Das war hier natürlich versteckte Werbung. Wilson war 2015 Investor bei Reliant Recovery Water. Das drei US-Dollar teure Gebräu mit sogenannten Nanobubbles und Elektrolyten soll Menschen helfen, nach dem Training – und laut dem Quarterback auch nach Verletzungen – schneller wieder fit zu werden.
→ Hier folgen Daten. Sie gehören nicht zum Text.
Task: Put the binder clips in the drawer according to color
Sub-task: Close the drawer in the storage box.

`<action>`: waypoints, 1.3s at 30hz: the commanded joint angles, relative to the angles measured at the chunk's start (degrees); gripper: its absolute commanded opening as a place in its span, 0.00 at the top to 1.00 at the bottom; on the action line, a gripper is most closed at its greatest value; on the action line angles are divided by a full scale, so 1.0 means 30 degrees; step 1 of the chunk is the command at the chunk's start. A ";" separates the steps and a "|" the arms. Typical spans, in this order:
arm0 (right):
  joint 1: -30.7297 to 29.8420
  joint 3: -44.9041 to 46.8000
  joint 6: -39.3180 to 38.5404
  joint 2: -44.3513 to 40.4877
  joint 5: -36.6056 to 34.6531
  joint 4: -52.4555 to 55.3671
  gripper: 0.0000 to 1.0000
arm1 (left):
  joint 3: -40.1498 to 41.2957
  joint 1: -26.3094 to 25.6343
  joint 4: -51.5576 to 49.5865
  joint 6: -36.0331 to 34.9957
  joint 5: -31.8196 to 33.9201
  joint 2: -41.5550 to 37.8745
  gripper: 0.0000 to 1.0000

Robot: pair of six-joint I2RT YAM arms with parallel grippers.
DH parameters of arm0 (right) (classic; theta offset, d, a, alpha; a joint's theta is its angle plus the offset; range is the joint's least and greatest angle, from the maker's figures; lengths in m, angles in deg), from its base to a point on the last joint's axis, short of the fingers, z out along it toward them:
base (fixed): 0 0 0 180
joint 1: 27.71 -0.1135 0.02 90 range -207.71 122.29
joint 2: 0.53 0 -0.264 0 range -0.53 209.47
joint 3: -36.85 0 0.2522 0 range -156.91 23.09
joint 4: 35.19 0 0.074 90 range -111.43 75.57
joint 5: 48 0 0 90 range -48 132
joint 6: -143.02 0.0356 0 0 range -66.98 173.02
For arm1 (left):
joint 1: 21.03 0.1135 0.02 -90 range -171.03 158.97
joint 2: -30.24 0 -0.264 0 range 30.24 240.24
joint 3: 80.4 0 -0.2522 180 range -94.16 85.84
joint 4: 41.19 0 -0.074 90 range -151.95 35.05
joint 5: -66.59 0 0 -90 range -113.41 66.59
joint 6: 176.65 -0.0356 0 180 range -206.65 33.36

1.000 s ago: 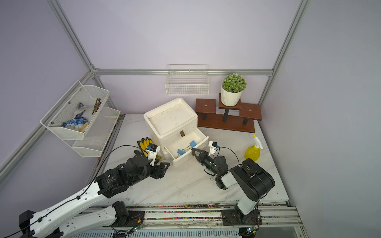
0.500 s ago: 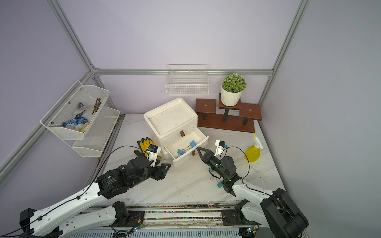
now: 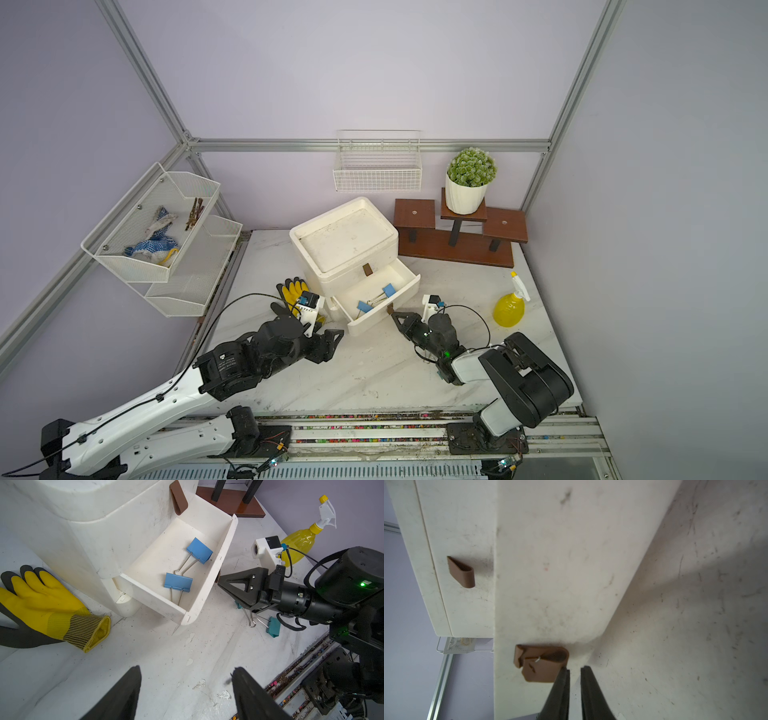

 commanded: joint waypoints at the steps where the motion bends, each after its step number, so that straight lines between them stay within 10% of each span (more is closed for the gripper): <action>1: 0.0003 -0.0864 0.0199 0.1041 0.0393 -0.1653 0.83 | 0.0288 -0.0049 0.0292 0.0481 0.0393 -0.0512 0.27; 39: -0.1483 -0.8189 0.0268 0.5926 -0.0694 -0.0026 0.83 | -0.0528 0.0594 -0.4339 0.3174 0.5647 -0.1206 0.21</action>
Was ist dran am Wunder-Getränk? Doc Grünwald gibt seine Einschätzung dazu:

Was ist dran am Mythos Recovery Water? Ein Autor bei FieldGulls, auf Twitter bekannt als riesiger, ja übertrieben fanatischer Anhänger von Russell Wilson, hat sich dazu Studien angesehen, um den überwiegend skeptischen und spöttischen Kommentaren zum Thema etwas entgegensetzen zu können. Hier einige mit Vorsicht zu genießende Erkenntnisse aus seiner Recherche (Quellenangaben im Weiterlesen-Bereich):

  • Seit 2010 sind Sauerstoff-Nanobubbles Element wissenschaftlicher Studien und klinischer Versuche, zum Beispiel an den Universitäten Harvard, Oxford, Rush und NYU. Dabei standen bislang Krankheiten im neurologischen Bereich wie beispielsweise Alzheimer, Parkinson, ALS und Multiple Sklerose im Mittelpunkt.
  • Positive Effekte wurden zum Beispiel bei künstlichen Organismen, genetisch modifizierten Mäusen und Menschen festgestellt – in Bezug auf Gehirnaktivität, Muskelheilung und Krebsbehandlung.
  • Nanobubbles reduzieren bei Mäusen mit Alzheimer die Phosphorylierung (Regulation von biologischen Prozessen in der Zelle) von Tauproteinen. Solche Tauproteine wurden in überhöhtem Maße bei Patienten nachgewiesen, die mit traumatischen Gehirnverletzungen in Verbindung gebracht werden.
  • Sauerstoff-Nanobubbles hemmen das Auftreten von Entzündungen im Nervengewebe bei Mäusen mit Parkinson. Und sie durchqueren die Blut-Hirn-Schranke.
  • Orale Einnahme von Sauerstoff-Nanobubbles reduziert die Mangelversorgung des Gewebes mit Sauerstoff bei Mäusen mit Bauchspeicheldrüsenkrebs. Und sie mildert Muskelverletzungen bei Menschen.

Wem das zu kompliziert war – hier kommt die vereinfachte Kurzfassung: Es gibt definitiv ungeklärte Fragen zu den Nanobubbles, doch erste wissenschaftliche Studien zeigen, dass mit Sauerstoff angereichertes Wasser durchaus einen positiven Effekt auf den menschlichen Körper haben kann. Vielleicht ist Russell Wilsons Behauptung also doch nicht ganz absurd, sondern nur teilweise. Denn bei aller Bewunderung für den Quarterback ist auch klar, dass der Vorfall, der zur (im Nachhinein durch das Wasser geheilten) Gehirnerschütterung führte, mitten im Spiel passierte und Wilson anschließend weiter spielte und ein großes Risiko einging. Bei einem zweiten Zusammenstoß (Gefahr Second-Impact-Syndrom) hätte auch kein literweise angewandtes Recovery Water geholfen.

Übrigens: Aus der einst so guten Geschäftsidee, in die Russell Wilson investierte, ist wohl kein Kassenschlager geworden. Die Website ist Stand heute nicht mehr erreichbar. Und bei Amazon ist das Wasser in den Geschmacksrichtungen Original, Gurke-Minze und Frischer Pfirsich aktuell nicht lieferbar.